Note that these encryption requirements are contingent on
practicality - if some personal data really has to be sent in clear
for a protocol to be able to operate, and even opportunistic
encryption is not possible, then a standards-track protocol that does
not define how to protect that data will be consistent with this BCP.
The IETF will have to decide in such cases whether standardising that
protocol benefits the Internet or not.
Many IETF protocols allow for some data items to be optionally or
conditionally sent. If personal data can be sent, then the
conditions above apply.
Specifications that do not meet the criteria above MUST include (or
reference) an explanation of why they do not conform to this BCP.
4. Examples and Explanation
This section has some examples and explanatory material. [[More,
including references, will be added as discussion evolves.]]
DHCP is an example of a protocol where it seems quite hard to provide
useful confidentiality.
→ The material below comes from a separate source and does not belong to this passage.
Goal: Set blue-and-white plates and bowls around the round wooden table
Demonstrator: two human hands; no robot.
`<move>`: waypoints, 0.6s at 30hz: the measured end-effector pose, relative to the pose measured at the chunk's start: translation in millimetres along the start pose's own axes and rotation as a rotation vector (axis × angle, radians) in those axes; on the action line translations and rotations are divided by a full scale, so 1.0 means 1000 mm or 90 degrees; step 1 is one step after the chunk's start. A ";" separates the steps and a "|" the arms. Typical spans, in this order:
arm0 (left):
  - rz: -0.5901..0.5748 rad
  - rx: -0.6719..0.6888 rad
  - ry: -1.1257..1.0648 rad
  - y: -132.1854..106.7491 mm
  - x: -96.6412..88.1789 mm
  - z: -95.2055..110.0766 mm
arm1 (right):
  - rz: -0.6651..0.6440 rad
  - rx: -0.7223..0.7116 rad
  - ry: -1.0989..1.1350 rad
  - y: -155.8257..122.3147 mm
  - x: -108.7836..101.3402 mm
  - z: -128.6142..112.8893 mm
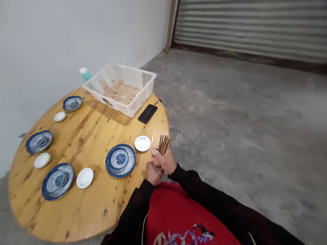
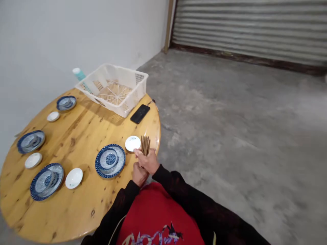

Should a new DHCP option be defined that
carries personal data, then the IETF would have to decide if the
benefit of that outweighs the potential privacy cost.
For some protocols, layering on top of a security protocol like TLS,
SSH or IPsec can be a useful way to provide confidentiality.
However, just because it could be possible to do that does not mean
that that is sufficient to claim conformance with this BCP. For
example, claiming that Diameter conformed to this BCP becuase one
could in principle run Diameter over IPsec would not be credible, as
it seems that such deployments are rare to non-existent. In the same
way that being being realistic is important when we consider a claim
that sending personal data is unavoidable, it is just as important
when claiming that layering on top of a security protocol can meet
the requirements of this BCP.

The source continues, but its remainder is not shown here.